Aber noch mehr, lieber Leser, würdest du dich wundern, wenn du mitansehen könntest, wie sich die besten Schwimmer von hohen Brücken herabstürzen, was auch in Basel und Konstanz geschieht. Es gibt in Zürich eine schöne Kirche, welche gleich einem Schiffsschnabel in die Limmat hinausgebaut ist und nach dem Wasser benannt ist. Dort könntest du im Sommer einen merkwürdigen Wettstreit der jungen Leute sehen. in diesem Umkreise folgen sie einander schnellen Zuges gegen den äusseren Teil der Kirche hin, wo wie am Vorderteil eines Schiffes die Strömung des Flusses anprallt und nach beiden Seiten sich teilt. An dieser Stelle Stürzen sich die jungen Waghälse der Reihe nach in die Tiefe des Flusses. Es ist vom Rate erkannt, dass, wer im Begriffe ist herabzustürzen und den Nächstfolgenden nicht beim Namen ruft; oder wer nicht aus der Tiefe irgend etwas anderes heraufbringt, dadurch gestraft werden soll, dass er mit angezogenem Hemde von den andern hinabgeworfen wird.

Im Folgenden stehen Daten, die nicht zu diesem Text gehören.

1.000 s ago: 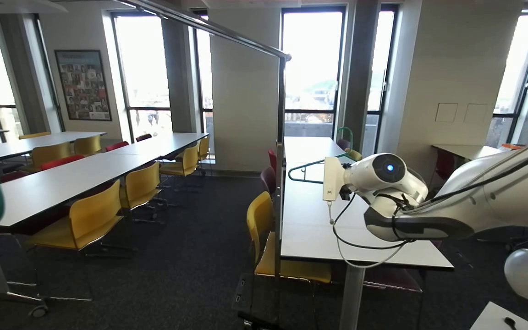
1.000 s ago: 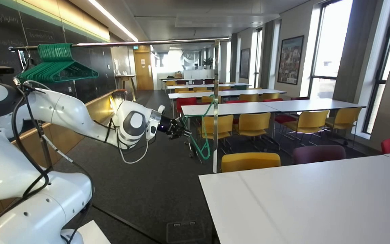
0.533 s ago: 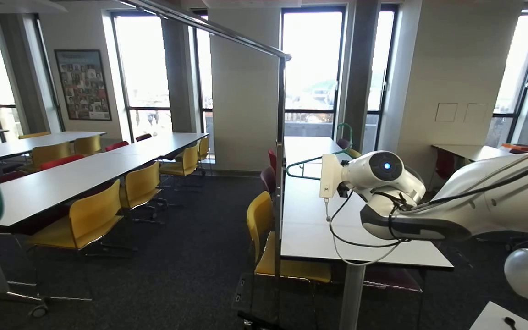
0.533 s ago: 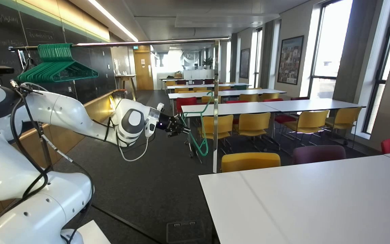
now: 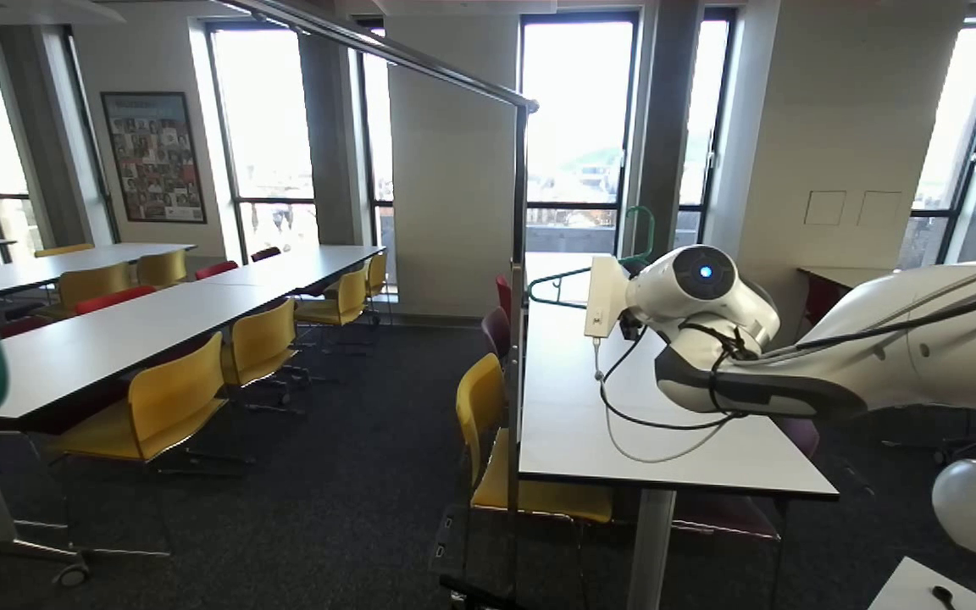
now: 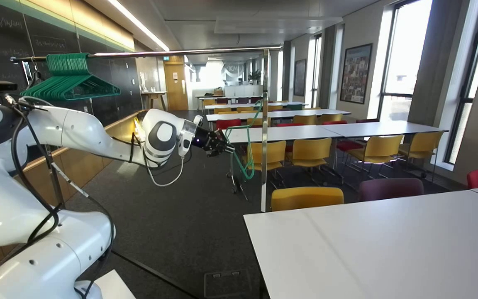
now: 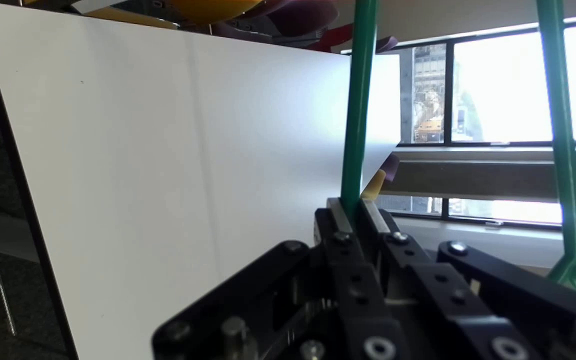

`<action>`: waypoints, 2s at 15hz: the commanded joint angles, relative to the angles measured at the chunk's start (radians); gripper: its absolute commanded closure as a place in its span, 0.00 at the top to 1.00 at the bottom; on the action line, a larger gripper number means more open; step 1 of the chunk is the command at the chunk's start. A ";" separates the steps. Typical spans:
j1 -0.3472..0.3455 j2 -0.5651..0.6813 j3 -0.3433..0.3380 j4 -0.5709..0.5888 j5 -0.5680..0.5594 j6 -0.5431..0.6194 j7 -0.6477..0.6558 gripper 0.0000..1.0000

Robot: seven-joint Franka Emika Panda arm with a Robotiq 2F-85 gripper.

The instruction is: Lift the hanger from the table and put it on the rail

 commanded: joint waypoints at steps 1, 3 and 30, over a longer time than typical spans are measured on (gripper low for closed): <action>0.016 -0.026 -0.046 0.042 0.000 -0.053 -0.022 0.02; 0.025 -0.038 -0.059 0.054 -0.001 -0.062 -0.018 0.02; 0.069 -0.076 -0.074 0.059 0.004 -0.037 -0.007 0.09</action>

Diese Erzählung ist der erste schriftliche Bericht über das Schwimmen und Baden in Zürich. Das Buch ‚Colymbetes’ (der Taucher) wurde vom Berner Philosophen Niklaus Wymann verfasst und 1538 in Augsburg gedruckt.

Während der Reformation (1517 - Martin Luther, 95 Thesen | 1523 – Zwinglis öffentliche Disputation in Zürich) sah man im ausgelassenen Treiben der Jugendlichen in der Limmat und im See eine Gefahr für die Sittlichkeit. Im Jahre 1525 erliess der Stadtrat ein Verbot in Zürichs Gewässern zu schwimmen, zu springen oder Lärm zu machen.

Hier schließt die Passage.